My X recently had a heart attack and he’s in his late 40’s. That’s some nice karma if you ask me since he’s obsessed with sex. Does he have anxiety of having the next Big One during sex? I don’t know, but if he does, that’s karma to me. 🙂

“Bottom line: Infidelity won’t just break your partner’s heart; it may damage yours as well.”

As I said to my girlfriend after sharing with her about the heart attack, “X broke my heart, but God broke his.”

OHFFS
OHFFS
2 years ago
Reply to  Forrest Chump

One can only laugh at the naiveté of their theory that the stress of cheater guilt is what causes the heart problems. Eating and drinking too much don’t seem too likely as causes either. If anything, a person in an affair probably, on average, eats less because infatuation has that effect on the appetite and the cheater doesn’t want to look like a gluttonous pig or substance abuser in front of precious schmoopie.
My cheater’s AP was both a drunk and a glutton, but even so the fuckwit wanted to keep trim for her and lost weight, something he would never do to be more attractive to me.

Cheater guilt is even more mythical than a unicorn. It’s more like a fairy, because at least a unicorn is supposedly a mammal, and mammals do exist. So I’m going to call this cheater heart disease link the Tinkerbell Conundrum. Who knows why the link exists, but it’s good to know they can potentially pay for their sins. Thanks.

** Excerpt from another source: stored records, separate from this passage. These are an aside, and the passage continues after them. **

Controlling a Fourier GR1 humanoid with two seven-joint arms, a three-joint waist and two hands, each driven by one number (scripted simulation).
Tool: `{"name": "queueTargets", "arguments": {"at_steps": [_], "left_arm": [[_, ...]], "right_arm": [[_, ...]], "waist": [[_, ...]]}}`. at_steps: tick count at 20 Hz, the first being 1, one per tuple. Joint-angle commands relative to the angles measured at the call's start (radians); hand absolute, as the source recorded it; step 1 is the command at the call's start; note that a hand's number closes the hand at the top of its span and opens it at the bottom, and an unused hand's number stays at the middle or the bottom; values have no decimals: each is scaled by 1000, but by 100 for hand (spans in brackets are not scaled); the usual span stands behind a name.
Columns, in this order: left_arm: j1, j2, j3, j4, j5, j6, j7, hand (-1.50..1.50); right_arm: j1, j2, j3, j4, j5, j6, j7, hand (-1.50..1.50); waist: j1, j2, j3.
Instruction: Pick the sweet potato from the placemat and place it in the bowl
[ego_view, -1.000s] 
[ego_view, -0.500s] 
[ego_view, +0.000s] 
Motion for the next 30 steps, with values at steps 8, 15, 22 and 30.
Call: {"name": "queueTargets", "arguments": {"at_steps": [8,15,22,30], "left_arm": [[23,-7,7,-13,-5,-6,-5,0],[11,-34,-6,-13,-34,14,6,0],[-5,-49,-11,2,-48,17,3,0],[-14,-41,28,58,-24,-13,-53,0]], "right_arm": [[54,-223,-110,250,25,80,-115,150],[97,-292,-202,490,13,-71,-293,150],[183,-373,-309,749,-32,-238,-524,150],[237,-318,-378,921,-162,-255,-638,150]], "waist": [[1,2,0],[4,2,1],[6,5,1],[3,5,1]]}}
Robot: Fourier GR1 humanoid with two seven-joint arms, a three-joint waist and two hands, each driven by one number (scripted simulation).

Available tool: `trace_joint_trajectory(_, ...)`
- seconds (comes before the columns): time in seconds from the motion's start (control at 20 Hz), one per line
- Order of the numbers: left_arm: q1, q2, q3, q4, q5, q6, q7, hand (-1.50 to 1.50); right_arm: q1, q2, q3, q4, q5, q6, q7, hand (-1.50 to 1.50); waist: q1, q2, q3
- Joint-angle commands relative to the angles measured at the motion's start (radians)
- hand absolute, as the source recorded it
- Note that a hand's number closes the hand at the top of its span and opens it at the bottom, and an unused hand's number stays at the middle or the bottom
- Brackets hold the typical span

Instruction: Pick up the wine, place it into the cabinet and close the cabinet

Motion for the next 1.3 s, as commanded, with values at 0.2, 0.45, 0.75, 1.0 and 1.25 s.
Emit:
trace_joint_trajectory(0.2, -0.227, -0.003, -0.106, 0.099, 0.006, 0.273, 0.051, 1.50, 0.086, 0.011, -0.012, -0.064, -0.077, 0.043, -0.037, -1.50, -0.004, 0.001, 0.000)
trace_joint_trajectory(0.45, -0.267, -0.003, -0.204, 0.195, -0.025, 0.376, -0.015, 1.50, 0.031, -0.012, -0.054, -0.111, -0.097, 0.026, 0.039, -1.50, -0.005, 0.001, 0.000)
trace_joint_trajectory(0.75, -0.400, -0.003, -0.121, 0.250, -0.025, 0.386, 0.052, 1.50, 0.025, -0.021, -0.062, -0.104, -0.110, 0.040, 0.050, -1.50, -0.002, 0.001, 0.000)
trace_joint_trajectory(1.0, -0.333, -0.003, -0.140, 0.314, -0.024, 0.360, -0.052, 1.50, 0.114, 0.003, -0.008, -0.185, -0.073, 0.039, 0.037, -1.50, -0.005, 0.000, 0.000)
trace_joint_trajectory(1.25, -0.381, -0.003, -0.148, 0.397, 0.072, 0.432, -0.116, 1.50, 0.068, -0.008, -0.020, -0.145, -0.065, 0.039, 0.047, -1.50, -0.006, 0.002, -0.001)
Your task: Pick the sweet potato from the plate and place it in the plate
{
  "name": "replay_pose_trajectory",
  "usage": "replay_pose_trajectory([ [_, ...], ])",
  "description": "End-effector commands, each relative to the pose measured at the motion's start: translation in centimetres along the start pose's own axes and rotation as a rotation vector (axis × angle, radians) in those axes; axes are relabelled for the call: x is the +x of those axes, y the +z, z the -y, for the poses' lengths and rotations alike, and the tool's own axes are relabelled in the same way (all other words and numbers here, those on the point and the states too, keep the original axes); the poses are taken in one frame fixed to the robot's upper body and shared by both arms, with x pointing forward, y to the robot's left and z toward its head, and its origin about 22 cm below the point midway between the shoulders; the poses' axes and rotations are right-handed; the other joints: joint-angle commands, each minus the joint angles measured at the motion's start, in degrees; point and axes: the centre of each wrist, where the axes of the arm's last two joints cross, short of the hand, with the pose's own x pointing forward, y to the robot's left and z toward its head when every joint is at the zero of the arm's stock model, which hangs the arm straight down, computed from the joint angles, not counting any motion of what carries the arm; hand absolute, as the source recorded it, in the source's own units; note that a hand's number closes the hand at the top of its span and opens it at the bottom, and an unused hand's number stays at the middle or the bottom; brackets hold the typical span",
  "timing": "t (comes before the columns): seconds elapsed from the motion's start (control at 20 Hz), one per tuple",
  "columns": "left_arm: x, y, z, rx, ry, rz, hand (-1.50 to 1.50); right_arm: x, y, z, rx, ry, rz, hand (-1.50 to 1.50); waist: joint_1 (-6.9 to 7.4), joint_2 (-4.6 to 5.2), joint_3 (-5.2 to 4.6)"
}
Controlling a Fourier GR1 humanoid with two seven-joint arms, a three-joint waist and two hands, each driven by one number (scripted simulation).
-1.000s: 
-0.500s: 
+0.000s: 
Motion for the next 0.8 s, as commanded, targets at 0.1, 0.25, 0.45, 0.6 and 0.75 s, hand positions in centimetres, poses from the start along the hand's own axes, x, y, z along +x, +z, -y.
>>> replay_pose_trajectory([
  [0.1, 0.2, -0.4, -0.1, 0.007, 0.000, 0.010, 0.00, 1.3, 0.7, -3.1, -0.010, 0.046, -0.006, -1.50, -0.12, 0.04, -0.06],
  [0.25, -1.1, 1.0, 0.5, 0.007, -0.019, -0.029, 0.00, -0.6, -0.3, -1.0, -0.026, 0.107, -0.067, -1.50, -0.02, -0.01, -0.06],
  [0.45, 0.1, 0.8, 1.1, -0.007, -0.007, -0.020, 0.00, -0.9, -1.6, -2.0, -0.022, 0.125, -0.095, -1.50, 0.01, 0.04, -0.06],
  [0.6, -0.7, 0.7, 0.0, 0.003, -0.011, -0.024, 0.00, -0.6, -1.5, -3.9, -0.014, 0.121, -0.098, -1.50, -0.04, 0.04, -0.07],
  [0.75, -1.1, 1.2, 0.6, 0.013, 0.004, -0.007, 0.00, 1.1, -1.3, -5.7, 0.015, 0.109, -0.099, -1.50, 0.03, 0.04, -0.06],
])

ChumpMeGentlyWithAChainsaw
ChumpMeGentlyWithAChainsaw
2 years ago
Reply to  OHFFS

That last paragraph just made my morning ????.

Tinkerbell Conundrum. That’s gold.

Merry Widow
Merry Widow
2 years ago
Reply to  Forrest Chump

My own mother stated that karma bit him in the heart rather than the ass.

Sandyfeet
Sandyfeet
2 years ago
Reply to  Forrest Chump

X broke my heart, but God broke his

❤️‍????

LC
LC
2 years ago

Absolutely unrelated to the post, but for anyone who needs a cheering up, there’s a TikTok going around: “Playing sad violin over ex’s bs apology”.

It’s like the Universal Bullshit Translator in the form of a violin. Enjoy!

https://www.reddit.com/r/Unexpected/comments/qnbqlb/playing_sad_violin_over_exs_bs_apologies/?utm_source=share&utm_medium=web2x&context=3

Hurt1
Hurt1
2 years ago
Reply to  LC

Feeling down today but this made me laugh, thx. More power to that college age girl who knows how to dump a cheater.